Nitrous oxide emissions from the oxygen minimum zones
In aquatic settings, nitrous oxide is produced by multiple bacteria and archaea species through two major pathways: nitrification and denitrification. Nitrification is a multi-step aerobic process that generates nitrous oxide as a by-product of hydroxylamine oxidation to nitrite. Nitrifiers also produce nitrous oxide as an intermediate of nitrifier-denitrification under oxygen-limiting conditions. On the other hand, denitrification is an anaerobic metabolism that both produces and consumes nitrous oxide as an intermediate metabolite for denitrifying bacteria. Low-oxygen environments are hotspots of nitrous oxide emissions because denitrification occurs under anoxic conditions and the nitrous oxide production efficiency of both nitrification and denitrification increases under low but non-zero oxygen conditions. Additionally, when oxygen concentrations are below detection in oxygen-deficient zones, typically at the core of larger permanent oxygen minimum zones, nitrous oxide is consumed by denitrification.
Microscopy image of denitrifying bacteria colonies in a synthetic organic particle from Smriga et al., 2021, Comm. Bio. We thank Steven Smriga and Davide Ciccarese for the microscopy image.

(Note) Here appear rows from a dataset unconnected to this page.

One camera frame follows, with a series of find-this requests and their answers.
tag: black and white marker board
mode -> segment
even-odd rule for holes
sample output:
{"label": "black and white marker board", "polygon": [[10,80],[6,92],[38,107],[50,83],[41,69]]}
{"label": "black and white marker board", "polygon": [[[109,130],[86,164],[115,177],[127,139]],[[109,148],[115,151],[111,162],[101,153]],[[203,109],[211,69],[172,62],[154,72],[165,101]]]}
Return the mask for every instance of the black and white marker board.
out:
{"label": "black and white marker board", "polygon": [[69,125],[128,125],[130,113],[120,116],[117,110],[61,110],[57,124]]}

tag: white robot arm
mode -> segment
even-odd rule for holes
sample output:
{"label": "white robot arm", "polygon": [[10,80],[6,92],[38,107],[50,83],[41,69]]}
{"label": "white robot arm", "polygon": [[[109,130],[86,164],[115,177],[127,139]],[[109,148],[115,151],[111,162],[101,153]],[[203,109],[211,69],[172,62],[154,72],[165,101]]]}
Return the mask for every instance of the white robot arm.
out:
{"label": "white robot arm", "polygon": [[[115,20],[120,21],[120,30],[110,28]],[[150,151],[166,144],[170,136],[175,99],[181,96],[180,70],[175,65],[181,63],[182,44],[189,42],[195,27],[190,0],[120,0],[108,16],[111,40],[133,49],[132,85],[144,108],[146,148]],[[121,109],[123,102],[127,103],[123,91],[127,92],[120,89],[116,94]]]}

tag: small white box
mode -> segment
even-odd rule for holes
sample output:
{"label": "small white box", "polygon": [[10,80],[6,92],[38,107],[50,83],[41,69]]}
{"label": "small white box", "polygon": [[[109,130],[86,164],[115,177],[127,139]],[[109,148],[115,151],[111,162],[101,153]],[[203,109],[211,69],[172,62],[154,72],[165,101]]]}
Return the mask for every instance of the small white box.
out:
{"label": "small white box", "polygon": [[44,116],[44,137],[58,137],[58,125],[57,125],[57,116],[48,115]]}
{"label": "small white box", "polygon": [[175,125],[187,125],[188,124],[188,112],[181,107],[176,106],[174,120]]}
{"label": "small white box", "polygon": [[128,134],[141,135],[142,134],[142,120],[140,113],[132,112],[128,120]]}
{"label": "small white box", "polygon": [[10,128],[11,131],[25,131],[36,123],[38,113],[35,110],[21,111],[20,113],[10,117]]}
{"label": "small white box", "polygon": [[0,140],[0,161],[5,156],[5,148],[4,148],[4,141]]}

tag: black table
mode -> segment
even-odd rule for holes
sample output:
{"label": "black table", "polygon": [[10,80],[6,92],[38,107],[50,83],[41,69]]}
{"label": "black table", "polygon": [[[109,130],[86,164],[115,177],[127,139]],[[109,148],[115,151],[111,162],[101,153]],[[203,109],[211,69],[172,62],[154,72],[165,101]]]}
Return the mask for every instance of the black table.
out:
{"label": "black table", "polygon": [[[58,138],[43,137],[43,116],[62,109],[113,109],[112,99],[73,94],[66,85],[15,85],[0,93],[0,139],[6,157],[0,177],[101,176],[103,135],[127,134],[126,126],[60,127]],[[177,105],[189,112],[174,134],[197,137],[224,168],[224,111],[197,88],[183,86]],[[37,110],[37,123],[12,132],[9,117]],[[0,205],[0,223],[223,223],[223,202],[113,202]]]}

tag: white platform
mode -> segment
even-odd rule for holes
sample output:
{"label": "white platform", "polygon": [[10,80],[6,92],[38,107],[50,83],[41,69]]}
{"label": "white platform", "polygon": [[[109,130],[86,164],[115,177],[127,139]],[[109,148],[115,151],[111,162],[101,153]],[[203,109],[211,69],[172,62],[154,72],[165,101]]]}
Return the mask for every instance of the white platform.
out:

High-frequency nitrous oxide and carbon monoxide measurements
Conceptual diagram of Cavity Ring-down Spectroscopy (CRDS) method from Maithani and Pradhan, 2020, J. Chem. Sci.
Nitrous oxide and carbon monoxide atmospheric mixing ratios are measured using a cavity ring-down spectrometer (G5310, Picarro Inc.) located at GEMS. Briefly, the cavity ring-down spectrometers consist of 3 main parts, (i) a laser source that generates monochromatic light absorbed by the target molecule, (ii) an optical cavity containing two highly reflective mirrors, (iii) a detector that measures light transmitted through the mirrors. In the optical cavity, light is reflected between the mirrors multiple times, and only a very small portion of the light is transmitted through the mirrors and detected by the monitor. The decay of detected light intensity is slower in an empty cavity compared to a cavity filled with the air sample. Therefore, the difference in the light intensity decay is utilized to calculate the nitrous oxide and carbon monoxide concentration in the sampled air.
Lagrangian Particle Dispersion Models
Estimated nitrous oxide disequilibrium in the surface ocean calculated using a Lagrangian Particle Dispersion Model from Babbin et al., 2020, Nat. Comm. We thank Elisa Boles for their work on back-trajectory calculations presented above.
Atmospheric back trajectories calculated using the HYSPLIT Lagrangian Particle Dispersion Model for air masses sampled at the GEMS station. The video shows the location of particles/air masses backward in time.
Lagrangian Particle Dispersion Models (LPDM) calculate the trajectories of particles and air masses backward and forward in time using meteorological information such as wind speed, wind direction, etc. Babbin et al., 2020, showed that air masses transported from the eastern tropical Pacific Ocean oxygen-deficient zones have higher nitrous oxide concentrations compared to the air masses transported from the rest of the Pacific Ocean. Oxygen-deficient zones in the eastern tropical Pacific are extensively studied in the literature and release significant nitrous oxide into the atmosphere. However, previous atmospheric nitrous oxide monitoring stations, e.g. AGAGE (Advanced Global Atmospheric Gasses Experiment) station in American Samoa, are far from the hot spots of marine nitrous oxide emissions. However, GEMS is strategically located close to the eastern tropical Pacific oxygen-deficient zones to better estimate emissions from this region.